Maybe I should be more concerned. Warhol used to be one of my heroes. Of course, I didn't know a damn thing about him, hadn't seen any of his movies or very many of his paintings, but I'd seen a TV show on him with the Velvet Underground playing that blew my mind, and I read what I could here and there in the magazines. Somewhere along in there I bought a giant poster with his face and sunglasses on it, and kept the thing up for months. It's not much to look at, or rather it wasn't, it's dead now. . . . I mean it wasn't one of these psychedelic-rococo things you can stare at for hours. As a matter of fact it was ugly, downright, and after a while the only reason I kept it up was that I wanted pictures on my wall and it was big. Back when I first got it I kept it right across from my bed and at night in the darkness I would stare at the face, trying to simulate perceptual drug experience, until it changed. But the changes never had much definition, not much showed in that face, it was just a famous face, incredibly blank and perhaps that was its claim to fame. Without the sunglasses he looked like a typical fey faggot, but with shades he achieved this rubbery cement look, a cement wall. Gradually over the months I began to find out that Warhol had little or nothing to do with the movies under his name. Roger met Warhol (or an imposter, as has been rumored since) and Paul Morrissey, who seems to be the real man responsible for the films, when they came to lecture at San Diego State. I wasn't there, but again Warhol came across as a catatonic if anything. When I moved to Broadway the poster went up in the living room there, and one night when they were all on acid and all equally bum-tripped, Jerry Luck fastened his paranoia on the Warhol poster: "I can't stand that guy, he's always looking at me! Ugh, that face!"

"The cat hassling you?" I sympathized.

"Man, I can't stand it! I'd like to rip that fucker into a million pieces! All the time I feel him staring at me, every motherfucking time I look around I see him staring at me like that, an' I hate the fucker, I hate 'im!"
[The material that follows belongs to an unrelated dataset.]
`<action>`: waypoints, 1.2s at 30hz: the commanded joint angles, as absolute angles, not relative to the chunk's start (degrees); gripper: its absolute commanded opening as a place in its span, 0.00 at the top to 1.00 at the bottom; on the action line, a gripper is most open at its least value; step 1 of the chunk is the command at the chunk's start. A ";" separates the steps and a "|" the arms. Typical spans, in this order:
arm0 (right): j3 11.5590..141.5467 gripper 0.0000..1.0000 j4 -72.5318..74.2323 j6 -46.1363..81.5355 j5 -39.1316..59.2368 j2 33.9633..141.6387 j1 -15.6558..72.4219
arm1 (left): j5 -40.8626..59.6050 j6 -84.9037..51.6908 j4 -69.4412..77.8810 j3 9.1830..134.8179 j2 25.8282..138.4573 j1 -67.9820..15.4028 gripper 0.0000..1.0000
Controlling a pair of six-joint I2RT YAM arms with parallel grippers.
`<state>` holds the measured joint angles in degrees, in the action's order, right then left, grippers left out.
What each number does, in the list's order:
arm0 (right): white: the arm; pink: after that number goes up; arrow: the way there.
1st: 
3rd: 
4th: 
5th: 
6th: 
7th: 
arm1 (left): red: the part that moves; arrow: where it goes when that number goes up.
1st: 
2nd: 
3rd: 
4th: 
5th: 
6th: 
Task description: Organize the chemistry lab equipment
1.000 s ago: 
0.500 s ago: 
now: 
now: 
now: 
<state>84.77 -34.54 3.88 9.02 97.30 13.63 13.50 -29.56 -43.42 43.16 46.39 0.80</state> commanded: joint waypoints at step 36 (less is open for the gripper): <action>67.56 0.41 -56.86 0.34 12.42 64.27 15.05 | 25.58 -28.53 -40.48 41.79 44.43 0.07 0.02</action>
I was in a very ironic/sarcastic mood that night, so I said: "Well, man, if he bothers you that much, rip the shit out of him! The poster belongs to me and I don't mind. Go ahead . . . fuck 'im up!"

"Really? I can?"

"Shore, go right ahead, have a ball!"

Everybody else made noises of disgust or told Luck to cool it. For a brief moment there was an odd suspenseful lull, and then he sprang at the poster and ripped it off the wall with a gurgling cry. Flopping about on the floor like a beached octopus, he tore it into a scattered litter of small pieces, snarling. Then he sat up, scratching his head, and looked around the room dazedly. I looked at him curiously. The others had made even more disgusted noises. Someone told him to clean up the mess, and he grumbled just like he did the night that he and Dan and Roger stole a chicken from some neighbor and he cleaned and plucked it on our kitchen floor, taking a bite from its bloody crotch to prove his Class.

But to get back to the assassination; when I got home that night my mother met me at the door with the news. She said he had been shot by his "girlfriend." Later Roger came over, and was predictably shocked when I dropped the bomb, gasping wide-eyed and staggering around the room a moment with his hand to his head. I don't think this was so much an indication that Warhol held some dear place deep in his heart, as an example of his typical response when his mind is blown.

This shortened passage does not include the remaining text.